So just how do they properly consent? It depends. Their consent may be in the form of a will, trust, power of attorney, on-line tool or other record. Do they want someone other than their executor to have access to their digital assets? If so, they might consider appointing a special fiduciary in their estate planning documents dedicated to that purpose. 

If they have two sets of instructions – say one via their will and another via an online tool – the instructions they leave in their online tool will trump any of their other instructions. There aren’t many such tools available today, but Facebook’s “Legacy Contact” would be a prime example. The tool can allow clients to designate a specific person to take certain actions on their behalf after they’ve passed away. 

If you’re a big company, like Twitter, would you rather create an online tool like this that can be automated? Or would you rather spend time, money and resources to sift through users’ wills and/or other legal documents? Exactly! That’s exactly why during Coventry and Prangley’s presentation they postulated that in the future, we’ll see many more of these online tools. And I, for one, fully agree.

Upside, downside

So the good news is that RUFADAA solves many of the problems so many families have been dealing with for years. The bad news is that RUFADAA is not a federal law.

It’s a template law that must be adopted (and often slightly modified) by each state. To date, fewer than 20 states have adopted the law, though about a dozen or so more have introduced it, so that number could rise soon. 
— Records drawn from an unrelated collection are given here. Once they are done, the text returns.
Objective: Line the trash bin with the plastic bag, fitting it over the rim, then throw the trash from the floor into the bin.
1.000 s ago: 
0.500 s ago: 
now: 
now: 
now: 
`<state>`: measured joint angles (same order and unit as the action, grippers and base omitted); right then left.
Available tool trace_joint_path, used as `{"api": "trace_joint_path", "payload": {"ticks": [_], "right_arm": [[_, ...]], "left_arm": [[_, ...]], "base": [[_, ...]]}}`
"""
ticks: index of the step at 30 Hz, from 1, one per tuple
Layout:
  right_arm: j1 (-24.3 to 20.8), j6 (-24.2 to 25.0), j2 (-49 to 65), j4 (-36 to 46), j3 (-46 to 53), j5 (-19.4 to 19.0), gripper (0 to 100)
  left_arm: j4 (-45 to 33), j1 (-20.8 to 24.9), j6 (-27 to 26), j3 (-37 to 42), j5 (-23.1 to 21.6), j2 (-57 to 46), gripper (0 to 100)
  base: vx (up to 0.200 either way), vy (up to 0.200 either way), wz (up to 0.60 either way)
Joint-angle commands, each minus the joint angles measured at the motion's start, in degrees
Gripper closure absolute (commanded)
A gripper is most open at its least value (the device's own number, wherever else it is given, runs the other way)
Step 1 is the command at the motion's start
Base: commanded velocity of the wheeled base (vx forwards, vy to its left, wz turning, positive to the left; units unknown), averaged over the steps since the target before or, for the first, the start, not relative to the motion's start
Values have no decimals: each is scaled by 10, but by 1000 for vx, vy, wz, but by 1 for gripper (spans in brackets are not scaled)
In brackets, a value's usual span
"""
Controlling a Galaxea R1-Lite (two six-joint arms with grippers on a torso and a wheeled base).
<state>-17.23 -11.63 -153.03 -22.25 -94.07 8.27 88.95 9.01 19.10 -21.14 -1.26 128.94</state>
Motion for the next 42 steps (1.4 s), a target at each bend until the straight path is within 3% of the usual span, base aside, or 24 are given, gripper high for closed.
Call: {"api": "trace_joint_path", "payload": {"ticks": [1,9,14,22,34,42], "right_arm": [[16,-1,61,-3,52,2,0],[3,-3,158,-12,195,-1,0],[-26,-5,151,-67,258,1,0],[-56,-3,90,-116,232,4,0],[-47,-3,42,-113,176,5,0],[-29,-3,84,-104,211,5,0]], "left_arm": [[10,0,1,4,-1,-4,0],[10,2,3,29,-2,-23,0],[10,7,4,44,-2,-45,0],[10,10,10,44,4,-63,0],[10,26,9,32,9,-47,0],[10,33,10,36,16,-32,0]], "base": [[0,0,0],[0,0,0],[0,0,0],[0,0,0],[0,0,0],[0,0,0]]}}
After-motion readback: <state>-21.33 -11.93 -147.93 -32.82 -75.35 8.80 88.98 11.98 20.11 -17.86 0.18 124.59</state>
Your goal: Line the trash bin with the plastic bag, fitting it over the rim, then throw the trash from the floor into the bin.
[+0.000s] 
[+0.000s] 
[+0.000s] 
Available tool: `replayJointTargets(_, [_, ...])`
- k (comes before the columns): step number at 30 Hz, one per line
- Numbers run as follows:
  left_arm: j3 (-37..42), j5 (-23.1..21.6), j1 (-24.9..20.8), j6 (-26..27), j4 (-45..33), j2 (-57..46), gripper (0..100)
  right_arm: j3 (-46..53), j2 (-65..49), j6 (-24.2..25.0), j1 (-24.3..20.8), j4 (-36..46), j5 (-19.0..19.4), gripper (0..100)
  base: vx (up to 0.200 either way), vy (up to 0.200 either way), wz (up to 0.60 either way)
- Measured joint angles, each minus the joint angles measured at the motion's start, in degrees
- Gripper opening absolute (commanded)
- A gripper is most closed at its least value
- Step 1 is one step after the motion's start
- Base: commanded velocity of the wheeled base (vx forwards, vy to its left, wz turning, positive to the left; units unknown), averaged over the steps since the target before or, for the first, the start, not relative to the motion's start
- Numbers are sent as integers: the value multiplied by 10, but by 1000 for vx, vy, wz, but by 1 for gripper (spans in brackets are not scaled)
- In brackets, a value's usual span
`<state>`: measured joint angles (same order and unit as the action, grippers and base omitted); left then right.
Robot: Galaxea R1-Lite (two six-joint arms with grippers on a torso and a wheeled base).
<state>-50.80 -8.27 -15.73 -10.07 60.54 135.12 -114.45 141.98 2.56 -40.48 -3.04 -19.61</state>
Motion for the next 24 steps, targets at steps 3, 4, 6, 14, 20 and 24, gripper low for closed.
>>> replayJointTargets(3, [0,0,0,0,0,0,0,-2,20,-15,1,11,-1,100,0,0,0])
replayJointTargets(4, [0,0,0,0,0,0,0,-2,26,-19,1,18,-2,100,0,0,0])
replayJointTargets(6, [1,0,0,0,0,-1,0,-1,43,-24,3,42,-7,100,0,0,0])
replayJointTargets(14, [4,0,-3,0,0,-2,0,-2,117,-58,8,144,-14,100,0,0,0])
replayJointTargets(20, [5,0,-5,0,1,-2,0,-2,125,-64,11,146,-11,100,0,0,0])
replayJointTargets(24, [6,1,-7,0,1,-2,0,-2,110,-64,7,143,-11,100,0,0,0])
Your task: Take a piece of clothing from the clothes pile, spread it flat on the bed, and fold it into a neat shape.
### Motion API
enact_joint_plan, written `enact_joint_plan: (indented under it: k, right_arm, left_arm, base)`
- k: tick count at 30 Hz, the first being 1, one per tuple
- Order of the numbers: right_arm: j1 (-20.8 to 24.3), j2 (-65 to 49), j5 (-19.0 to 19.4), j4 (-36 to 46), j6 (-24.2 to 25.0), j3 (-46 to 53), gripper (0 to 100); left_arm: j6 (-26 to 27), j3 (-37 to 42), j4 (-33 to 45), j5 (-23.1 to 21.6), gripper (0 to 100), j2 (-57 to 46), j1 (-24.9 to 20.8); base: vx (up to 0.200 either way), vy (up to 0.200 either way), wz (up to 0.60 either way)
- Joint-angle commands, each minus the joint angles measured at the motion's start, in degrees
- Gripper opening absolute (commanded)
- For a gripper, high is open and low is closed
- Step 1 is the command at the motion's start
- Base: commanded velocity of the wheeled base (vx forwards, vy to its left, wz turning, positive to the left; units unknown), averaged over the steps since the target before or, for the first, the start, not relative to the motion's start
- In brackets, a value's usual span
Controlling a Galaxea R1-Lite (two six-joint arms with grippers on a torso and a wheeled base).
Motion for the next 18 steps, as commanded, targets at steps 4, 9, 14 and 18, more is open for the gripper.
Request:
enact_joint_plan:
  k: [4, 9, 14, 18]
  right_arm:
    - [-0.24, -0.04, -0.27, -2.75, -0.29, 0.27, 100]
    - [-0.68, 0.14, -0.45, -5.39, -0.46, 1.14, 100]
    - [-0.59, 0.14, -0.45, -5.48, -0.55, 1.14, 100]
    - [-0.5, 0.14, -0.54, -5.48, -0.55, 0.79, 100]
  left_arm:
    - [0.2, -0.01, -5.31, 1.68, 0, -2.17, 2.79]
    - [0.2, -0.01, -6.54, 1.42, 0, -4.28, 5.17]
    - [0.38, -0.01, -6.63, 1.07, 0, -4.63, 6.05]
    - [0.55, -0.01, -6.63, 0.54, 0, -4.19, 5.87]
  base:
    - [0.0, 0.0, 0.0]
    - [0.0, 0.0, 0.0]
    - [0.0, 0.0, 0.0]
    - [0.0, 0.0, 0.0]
For now, the best advice of many experts is to make sure that clients update their estate plans to include access to digital assets. They should also create a master list of accounts, stored securely (digitally or physically) that can be accessed when and if it becomes necessary (with the hope that RUFADAA will soon make using this information legal in your client’s state, if it has not done so already). 

Making sure clients’ digital estate plans are in sound order doesn’t lead to any direct revenue, but if you claim you’re a “comprehensive” or “holistic” advisor, then it’s an essential item to address for just about every client. Even if you’re not a comprehensive planner, the goodwill that addressing such an issue can create is likely to pay off for you and your client over the long run. 

 

See also:

10 common estate planning mistakes (and how to avoid them)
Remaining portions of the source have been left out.